Starke said, "For hours? You have diving suits, then."
"What are they?" Starke told her. She shook her head, laughing. "Why
weigh yourself down that way? There's no trouble to breathe in this
ocean."
"For cripesake," said Starke. "Well I'll be damned. Must be a heavy
gas, then, radioactive, surface tension under atmospheric pressure,
enough to float a light hull, and high oxygen content without any
dangerous mixture. Well, well. Okay, why doesn't somebody go down and
see if the sea-people will help? They don't like Rann's branch of the
family, you said."
"They don't like us, either," said Faolan. "We stay out of the southern
part of the sea. They wreck our ships, sometimes." His bitter mouth
twisted in a smile. "Did you want to go to them for help?"
Starke didn't quite like the way Faolan sounded. "It was just a
suggestion," he said.
Beudag rose, stretching, wincing as the stiffened wounds pulled her
flesh. "Come, on, Faolan. Let's sleep."
He rose and laid his hand on her shoulder. Romna's harpstrings breathed
a subtle little mockery of sound. The bard's eyes were veiled and
sleepy. Beudag did not look at Starke, called Conan.
Starke said, "What about me?"
"You stay chained," said Faolan. "There's plenty of time to think. As
long as we have food--and the sea feeds us."
He followed Beudag, through a curtained entrance to the left. Romna got
up, slowly, slinging the harp over one white shoulder. He stood looking
steadily into Starke's eyes in the dying light of the fires.
"I don't know," he murmured.
Starke waited, not speaking. His face was without expression.
"Conan we knew. Starke we don't know. Perhaps it would have been better
if Conan had come back." He ran his thumb absently over the hilt of the
knife in his girdle. "I don't know. Perhaps it would have been better
for all of us if I'd cut your throat before Beudag came in."
Starke's mouth twitched. It was not exactly a smile.
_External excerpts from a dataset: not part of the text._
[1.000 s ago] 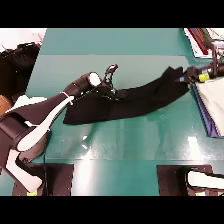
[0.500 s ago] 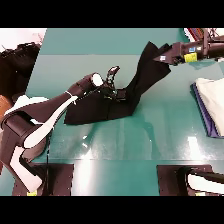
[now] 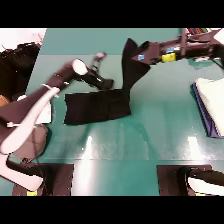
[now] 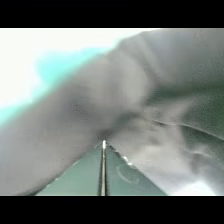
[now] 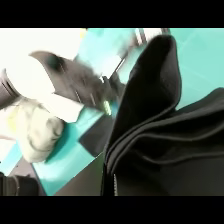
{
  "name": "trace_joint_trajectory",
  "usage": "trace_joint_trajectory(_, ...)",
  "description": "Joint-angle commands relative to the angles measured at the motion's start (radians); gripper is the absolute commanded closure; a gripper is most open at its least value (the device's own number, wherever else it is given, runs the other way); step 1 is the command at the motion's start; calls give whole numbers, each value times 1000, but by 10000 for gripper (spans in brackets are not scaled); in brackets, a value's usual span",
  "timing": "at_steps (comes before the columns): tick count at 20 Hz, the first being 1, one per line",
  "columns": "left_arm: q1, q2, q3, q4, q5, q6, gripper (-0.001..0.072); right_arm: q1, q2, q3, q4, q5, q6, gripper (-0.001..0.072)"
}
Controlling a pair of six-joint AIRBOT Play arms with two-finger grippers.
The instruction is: Fold the shirts.
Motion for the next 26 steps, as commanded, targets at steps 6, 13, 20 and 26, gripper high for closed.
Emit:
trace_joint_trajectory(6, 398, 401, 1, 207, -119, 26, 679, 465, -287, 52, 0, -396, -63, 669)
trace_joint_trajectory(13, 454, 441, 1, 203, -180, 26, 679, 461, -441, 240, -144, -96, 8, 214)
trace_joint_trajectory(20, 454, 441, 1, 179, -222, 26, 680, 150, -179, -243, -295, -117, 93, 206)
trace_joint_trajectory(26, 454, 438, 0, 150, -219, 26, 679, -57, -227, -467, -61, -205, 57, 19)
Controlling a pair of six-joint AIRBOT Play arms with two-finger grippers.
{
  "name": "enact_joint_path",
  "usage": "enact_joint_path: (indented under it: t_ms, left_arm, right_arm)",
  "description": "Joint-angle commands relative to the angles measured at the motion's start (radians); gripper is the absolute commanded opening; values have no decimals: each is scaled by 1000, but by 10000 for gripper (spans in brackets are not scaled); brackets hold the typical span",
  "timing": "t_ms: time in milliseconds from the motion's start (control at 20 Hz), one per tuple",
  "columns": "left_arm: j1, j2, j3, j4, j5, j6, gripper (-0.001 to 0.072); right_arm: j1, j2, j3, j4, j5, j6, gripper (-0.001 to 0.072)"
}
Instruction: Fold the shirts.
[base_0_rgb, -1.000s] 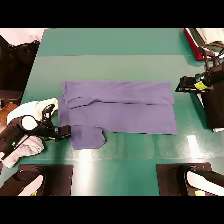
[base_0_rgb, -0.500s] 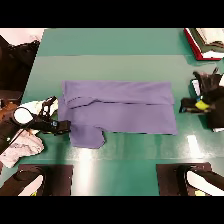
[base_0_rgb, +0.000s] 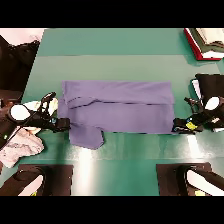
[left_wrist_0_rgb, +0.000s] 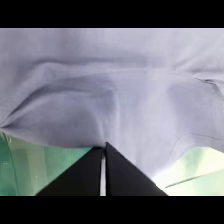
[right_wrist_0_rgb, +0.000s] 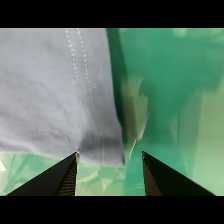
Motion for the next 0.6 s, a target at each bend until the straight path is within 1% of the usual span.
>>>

"You see," said the bard seriously, "to you, from Outside, none of this
is important, except as it touches you. But we live in this little
world. We die in it. To us, it's important."
The knife was in his hand now. It leaped up glittering into the dregs
of the firelight, and fell, and leaped again.
"You fight for yourself, Hugh Starke. Rann also fights through you. I
don't know."
Starke's gaze did not waver.
Romna shrugged and put away the knife. "It is written of the gods," he
said, sighing. "I hope they haven't done a bad job of the writing."
He went out. Starke began to shiver slightly. It was completely quiet
in the hall. He examined his collar, the rivets, every separate link of
the chain, the staple to which it was fixed. Then he sat down on the
fur rug provided for him in place of the straw. He put his face in his
hands and cursed, steadily, for several minutes, and then struck his
fists down hard on the floor. After that he lay down and was quiet. He
thought Rann would speak to him. She did not.
The silent black hours that walked across his heart were worse than any
he had spent in the Luna crypts.
* * * * *
She came soft-shod, bearing a candle. Beudag, the Dagger-in-the-Sheath.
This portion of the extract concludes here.